> [PROBLEM DESCRIPTION]
Reproduce each line from the first in the data through the line that contains "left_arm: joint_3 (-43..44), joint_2" exactly; give nothing else.

> [PROVIDED MATERIAL]
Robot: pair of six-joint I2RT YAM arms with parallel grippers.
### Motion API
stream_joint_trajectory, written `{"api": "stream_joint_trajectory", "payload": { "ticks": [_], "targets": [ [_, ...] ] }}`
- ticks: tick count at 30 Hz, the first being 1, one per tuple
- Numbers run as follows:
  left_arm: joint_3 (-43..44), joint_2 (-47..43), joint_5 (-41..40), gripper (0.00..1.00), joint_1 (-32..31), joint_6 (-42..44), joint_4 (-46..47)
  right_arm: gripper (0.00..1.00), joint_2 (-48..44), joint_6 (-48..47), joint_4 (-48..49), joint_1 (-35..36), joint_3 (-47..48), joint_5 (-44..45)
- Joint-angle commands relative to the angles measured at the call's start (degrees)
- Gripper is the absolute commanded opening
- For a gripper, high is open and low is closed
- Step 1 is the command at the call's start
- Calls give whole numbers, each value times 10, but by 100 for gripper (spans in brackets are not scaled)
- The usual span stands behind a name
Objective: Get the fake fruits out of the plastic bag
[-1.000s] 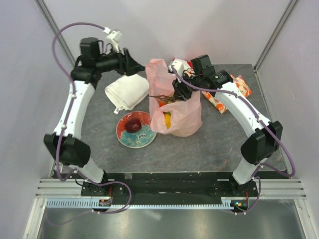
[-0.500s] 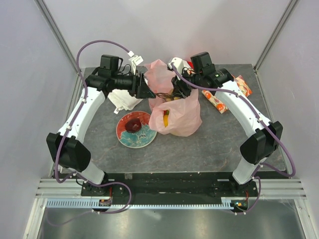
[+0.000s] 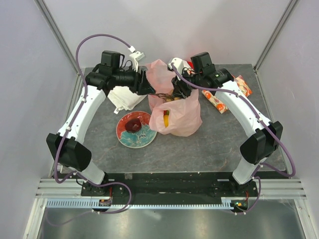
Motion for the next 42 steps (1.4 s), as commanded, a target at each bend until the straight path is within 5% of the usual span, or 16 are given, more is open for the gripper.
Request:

> [ANSWER SPACE]
Robot: pair of six-joint I2RT YAM arms with parallel grippers.
### Motion API
stream_joint_trajectory, written `{"api": "stream_joint_trajectory", "payload": { "ticks": [_], "targets": [ [_, ...] ] }}`
- ticks: tick count at 30 Hz, the first being 1, one per tuple
- Numbers run as follows:
  left_arm: joint_3 (-43..44), joint_2 (-47..43), joint_5 (-41..40), gripper (0.00..1.00), joint_1 (-32..31), joint_6 (-42..44), joint_4 (-46..47)

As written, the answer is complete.